▶ Task description: Your answer is the lines below, exactly, from the one that contains "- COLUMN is" through the one that contains "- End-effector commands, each", both included.

─── Information shown

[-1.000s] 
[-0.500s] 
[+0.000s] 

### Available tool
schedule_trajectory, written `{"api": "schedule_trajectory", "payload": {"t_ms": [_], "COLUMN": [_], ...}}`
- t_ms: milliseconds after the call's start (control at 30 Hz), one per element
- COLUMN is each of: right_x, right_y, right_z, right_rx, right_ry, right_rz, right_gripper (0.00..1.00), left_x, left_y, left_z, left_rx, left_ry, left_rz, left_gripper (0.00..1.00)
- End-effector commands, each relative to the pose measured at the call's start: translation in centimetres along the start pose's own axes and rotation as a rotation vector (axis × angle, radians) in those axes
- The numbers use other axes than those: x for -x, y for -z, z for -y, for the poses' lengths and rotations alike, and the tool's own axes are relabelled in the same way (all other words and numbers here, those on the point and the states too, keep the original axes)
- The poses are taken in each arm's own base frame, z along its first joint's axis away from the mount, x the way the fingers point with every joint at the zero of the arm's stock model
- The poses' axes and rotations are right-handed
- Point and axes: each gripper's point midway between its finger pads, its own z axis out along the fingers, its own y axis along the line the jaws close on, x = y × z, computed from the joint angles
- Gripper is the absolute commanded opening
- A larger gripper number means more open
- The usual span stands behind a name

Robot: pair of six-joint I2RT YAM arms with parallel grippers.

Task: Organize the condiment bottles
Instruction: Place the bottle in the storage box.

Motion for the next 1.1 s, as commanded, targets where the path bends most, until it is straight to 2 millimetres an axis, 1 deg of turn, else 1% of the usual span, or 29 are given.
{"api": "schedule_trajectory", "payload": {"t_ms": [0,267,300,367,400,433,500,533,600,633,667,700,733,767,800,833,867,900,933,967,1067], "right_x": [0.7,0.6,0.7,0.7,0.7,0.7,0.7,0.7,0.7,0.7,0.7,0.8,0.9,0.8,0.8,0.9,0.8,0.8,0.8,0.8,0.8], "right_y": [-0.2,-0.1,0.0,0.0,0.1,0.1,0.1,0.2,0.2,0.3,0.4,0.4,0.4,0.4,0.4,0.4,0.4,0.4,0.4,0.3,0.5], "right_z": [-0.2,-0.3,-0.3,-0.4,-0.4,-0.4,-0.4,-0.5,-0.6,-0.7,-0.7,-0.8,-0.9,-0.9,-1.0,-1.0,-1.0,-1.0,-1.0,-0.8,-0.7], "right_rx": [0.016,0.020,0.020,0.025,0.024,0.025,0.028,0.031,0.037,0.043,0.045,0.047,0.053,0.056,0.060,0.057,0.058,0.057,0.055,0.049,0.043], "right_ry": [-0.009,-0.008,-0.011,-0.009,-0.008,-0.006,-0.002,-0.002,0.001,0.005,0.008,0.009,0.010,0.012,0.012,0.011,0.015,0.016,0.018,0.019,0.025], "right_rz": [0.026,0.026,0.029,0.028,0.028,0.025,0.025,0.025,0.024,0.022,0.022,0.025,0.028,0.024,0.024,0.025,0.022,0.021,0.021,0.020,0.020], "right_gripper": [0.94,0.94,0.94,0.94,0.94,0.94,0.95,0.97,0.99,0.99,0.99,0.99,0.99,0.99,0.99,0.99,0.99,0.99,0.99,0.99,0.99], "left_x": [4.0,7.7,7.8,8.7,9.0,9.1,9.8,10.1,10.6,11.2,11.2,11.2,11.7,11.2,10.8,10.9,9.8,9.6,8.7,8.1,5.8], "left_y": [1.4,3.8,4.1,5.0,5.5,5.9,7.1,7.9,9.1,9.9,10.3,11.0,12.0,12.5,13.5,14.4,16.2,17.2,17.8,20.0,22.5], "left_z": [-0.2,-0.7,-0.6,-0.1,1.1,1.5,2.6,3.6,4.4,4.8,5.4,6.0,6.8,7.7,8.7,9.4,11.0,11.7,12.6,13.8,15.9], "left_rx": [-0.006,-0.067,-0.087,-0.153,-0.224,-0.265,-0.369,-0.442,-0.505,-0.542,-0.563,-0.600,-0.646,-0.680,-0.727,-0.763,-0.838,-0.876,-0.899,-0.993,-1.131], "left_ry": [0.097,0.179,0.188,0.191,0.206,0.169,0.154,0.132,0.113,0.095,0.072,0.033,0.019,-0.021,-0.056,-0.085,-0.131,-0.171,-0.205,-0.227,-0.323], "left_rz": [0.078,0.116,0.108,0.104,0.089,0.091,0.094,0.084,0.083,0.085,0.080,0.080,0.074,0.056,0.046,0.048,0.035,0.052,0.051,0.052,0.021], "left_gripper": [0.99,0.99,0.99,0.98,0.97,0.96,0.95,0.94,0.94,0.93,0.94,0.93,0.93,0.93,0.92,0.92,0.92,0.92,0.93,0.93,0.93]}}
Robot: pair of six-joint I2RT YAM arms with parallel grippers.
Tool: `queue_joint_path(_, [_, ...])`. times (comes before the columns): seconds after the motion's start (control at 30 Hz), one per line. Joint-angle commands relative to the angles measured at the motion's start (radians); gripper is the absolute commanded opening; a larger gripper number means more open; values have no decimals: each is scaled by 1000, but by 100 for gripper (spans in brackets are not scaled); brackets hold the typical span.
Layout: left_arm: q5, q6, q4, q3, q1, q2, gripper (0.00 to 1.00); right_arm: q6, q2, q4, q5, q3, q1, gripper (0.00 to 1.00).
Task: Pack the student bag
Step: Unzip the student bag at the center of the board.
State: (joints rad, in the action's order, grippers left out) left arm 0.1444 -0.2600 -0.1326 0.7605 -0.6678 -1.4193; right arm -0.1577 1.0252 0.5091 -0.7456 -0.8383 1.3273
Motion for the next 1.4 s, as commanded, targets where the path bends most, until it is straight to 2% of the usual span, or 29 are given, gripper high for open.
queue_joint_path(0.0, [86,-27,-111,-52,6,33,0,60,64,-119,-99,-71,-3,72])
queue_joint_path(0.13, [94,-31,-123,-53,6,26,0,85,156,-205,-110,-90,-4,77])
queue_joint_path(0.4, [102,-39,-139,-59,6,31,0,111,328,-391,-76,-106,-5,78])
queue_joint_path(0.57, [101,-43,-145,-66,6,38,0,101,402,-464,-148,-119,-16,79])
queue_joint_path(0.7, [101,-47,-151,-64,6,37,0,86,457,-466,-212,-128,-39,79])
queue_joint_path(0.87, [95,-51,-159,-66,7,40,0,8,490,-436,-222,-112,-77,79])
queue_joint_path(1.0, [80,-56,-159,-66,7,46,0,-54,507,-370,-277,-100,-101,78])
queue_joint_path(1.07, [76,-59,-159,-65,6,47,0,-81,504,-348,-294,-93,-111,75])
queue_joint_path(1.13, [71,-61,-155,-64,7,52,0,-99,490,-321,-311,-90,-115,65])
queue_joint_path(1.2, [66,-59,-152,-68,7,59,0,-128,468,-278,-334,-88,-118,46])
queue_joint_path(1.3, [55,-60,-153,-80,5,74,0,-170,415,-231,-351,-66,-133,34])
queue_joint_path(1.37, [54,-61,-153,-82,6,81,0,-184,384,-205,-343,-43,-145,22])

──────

▶ Answer space:
- COLUMN is each of: right_x, right_y, right_z, right_rx, right_ry, right_rz, right_gripper (0.00..1.00), left_x, left_y, left_z, left_rx, left_ry, left_rz, left_gripper (0.00..1.00)
- End-effector commands, each relative to the pose measured at the call's start: translation in centimetres along the start pose's own axes and rotation as a rotation vector (axis × angle, radians) in those axes

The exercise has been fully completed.